In e-commerce and electronic networking, do we introduce ourselves or do others introduce us? Actually others introduce us. The essential intermediary on the internet is the layer of software technology between individuals seeking to collaborate.

We don't find the web sites and portals, the browser and our computer finds them. One may say that the browser does very little. Once we know the web site we can enter the URL and the browser goes directly. If this is a satisfactory level of work for the browser and we need it to do nothing more, then why don'we call the web service on the phone and talk to somebody directly?

The answer is it would be expensive to occupy people to answer all calls to a web service. It's a do it yourself environment. If so, then why is this layer of technology between the participants being so under utilized? Why does the browser do nothing but locate the site? Could it not save more time if it did a bit more work for us?

B2B networking saves people answering phones to provide services, provides a common notice boards without the need to travel to see them in a public sites, provides quick exchange of text and graphics which is difficult by phone and provides co-ordination without people needing to meet. But why on earth can we not have a browser make better introductions for us? There is a fundamental human need that e-commerce can satisfy that is totally ignored.

The human pattern we are missing is that people store and divulge a lot of information in consummating transactions, but our electronic aid, the web browser, knows almost none of this information. Businesses hold tremendous relevant information that influences transactions and networking, but again the browser, the intermediary, stores almost none of it.

If you sent a human intermediary to introduce you to service providers, would you not expect the intermediary to approach them with your company's relevant goals, resources particulars and history? Wouldn't that need to be accompanied by current actions and co-ordination details?

Having a browser that is separate from one's information system interacting on the web with potential business collaborators seems be an unnecessary obstacle to the expansion of electronic networks.

If every company has to re-enter spares ordering particulars, all its fleet particulars, all the features of its vessels, on every plausible B2B network, does this not constitute a threshold of entry? And all this before savouring any results? If you add to this the even greater threshold of linking to back office workflow procedures, to e-mail and to the clients' working day in general, is this not an absurd level of impedance?
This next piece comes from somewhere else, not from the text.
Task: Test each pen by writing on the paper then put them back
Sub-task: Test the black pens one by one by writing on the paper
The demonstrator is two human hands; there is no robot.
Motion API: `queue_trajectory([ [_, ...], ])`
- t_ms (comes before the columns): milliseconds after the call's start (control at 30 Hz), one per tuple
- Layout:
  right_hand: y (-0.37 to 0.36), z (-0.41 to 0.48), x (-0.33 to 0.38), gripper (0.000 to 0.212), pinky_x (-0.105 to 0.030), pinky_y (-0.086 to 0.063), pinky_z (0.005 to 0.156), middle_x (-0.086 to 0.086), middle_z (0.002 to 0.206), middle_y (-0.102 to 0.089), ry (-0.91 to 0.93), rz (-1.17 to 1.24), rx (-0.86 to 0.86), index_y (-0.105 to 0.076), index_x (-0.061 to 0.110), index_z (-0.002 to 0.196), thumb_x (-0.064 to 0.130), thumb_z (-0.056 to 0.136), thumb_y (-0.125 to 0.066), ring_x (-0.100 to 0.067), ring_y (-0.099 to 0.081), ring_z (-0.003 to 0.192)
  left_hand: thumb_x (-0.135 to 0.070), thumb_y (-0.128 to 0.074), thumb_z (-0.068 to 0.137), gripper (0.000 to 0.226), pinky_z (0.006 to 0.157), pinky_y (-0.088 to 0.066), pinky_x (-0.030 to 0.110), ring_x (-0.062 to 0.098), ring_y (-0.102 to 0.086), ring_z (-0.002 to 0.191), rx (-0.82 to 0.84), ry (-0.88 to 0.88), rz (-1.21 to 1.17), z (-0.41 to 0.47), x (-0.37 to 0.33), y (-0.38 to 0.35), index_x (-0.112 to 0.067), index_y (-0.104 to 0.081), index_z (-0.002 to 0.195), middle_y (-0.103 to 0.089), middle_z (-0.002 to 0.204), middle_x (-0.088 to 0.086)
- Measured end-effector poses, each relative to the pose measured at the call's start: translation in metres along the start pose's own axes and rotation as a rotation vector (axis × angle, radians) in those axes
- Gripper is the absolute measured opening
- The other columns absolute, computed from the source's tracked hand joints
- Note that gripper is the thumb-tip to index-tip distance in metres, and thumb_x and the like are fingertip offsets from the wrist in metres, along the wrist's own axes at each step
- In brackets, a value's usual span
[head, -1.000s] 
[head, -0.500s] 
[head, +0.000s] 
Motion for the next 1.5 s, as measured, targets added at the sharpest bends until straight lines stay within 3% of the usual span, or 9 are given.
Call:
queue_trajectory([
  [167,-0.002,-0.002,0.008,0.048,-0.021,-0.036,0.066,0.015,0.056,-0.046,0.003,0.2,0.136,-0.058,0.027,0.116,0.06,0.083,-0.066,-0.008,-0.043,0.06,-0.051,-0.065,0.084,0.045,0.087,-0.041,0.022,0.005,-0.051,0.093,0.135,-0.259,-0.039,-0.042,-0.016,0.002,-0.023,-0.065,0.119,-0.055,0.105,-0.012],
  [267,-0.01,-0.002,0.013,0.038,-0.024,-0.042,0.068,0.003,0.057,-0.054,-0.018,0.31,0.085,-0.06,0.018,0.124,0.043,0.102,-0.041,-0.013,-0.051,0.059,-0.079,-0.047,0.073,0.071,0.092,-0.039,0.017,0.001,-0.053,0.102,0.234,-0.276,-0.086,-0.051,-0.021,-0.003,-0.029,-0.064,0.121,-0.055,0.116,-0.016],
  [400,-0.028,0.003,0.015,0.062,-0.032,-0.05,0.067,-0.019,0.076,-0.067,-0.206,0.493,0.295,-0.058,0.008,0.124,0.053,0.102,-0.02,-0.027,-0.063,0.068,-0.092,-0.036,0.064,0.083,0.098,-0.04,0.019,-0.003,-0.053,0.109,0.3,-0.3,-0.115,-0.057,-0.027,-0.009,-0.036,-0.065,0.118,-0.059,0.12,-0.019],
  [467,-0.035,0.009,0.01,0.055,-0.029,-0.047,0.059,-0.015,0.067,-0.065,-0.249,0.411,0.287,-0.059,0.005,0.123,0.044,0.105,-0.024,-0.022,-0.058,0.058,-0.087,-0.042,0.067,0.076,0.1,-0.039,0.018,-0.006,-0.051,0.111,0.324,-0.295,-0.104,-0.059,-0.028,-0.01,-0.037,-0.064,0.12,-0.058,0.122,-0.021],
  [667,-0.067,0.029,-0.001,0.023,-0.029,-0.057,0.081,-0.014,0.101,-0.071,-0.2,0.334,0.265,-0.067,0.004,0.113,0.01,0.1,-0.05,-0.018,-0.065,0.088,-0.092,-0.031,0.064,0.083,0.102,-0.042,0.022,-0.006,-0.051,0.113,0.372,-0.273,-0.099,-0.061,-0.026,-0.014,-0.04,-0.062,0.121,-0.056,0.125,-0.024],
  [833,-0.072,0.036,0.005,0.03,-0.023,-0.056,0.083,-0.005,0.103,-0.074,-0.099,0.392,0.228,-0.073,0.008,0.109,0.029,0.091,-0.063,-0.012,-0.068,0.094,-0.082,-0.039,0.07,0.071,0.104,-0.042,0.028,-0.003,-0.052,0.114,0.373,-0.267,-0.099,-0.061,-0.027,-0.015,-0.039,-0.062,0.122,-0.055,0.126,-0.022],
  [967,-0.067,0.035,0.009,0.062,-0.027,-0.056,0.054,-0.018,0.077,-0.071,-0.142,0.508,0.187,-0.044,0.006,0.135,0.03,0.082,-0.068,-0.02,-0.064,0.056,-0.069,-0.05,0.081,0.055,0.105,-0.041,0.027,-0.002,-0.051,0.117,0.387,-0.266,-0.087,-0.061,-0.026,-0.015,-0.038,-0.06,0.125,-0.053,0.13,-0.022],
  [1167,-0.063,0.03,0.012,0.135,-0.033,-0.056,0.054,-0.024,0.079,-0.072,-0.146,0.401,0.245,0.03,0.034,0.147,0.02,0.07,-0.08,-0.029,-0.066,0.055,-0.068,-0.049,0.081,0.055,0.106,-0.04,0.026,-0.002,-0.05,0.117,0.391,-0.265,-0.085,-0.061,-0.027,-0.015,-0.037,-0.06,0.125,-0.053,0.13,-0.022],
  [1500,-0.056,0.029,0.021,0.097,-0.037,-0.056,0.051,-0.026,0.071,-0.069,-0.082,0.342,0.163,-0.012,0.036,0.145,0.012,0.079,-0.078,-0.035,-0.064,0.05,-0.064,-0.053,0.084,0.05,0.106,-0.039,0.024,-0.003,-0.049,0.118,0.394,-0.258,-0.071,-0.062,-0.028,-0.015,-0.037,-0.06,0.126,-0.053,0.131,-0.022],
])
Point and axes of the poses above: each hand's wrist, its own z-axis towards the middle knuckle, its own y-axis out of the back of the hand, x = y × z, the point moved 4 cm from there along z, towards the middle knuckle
Why would a customer find it attractive to get out of his own personal productivity system and into the portal, navigate the layout of the portal and have trouble bringing data back into the company system? Does it make sense that navigation within the portal is outside the users own environment, the environment that the user is accustomed to?

Why not have a personal assistant for each user parked on the web, that the user uses to navigate his in house system and all the portals he or she chooses to interact with, an electronic version of the user on the web. If we expect e-commerce to grow fast the browser needs an image of the user and his or her company wherever it goes.

An electronic assistant also eliminates the need to disturb the client when the client can be approached in the context of her next area of attention. Why be isolated from what the customer is doing and why disturb the customer with untimely communications and intrusions? It makes networking infinitely easier to get off the ground by linking people's actions, not their e-mail addresses.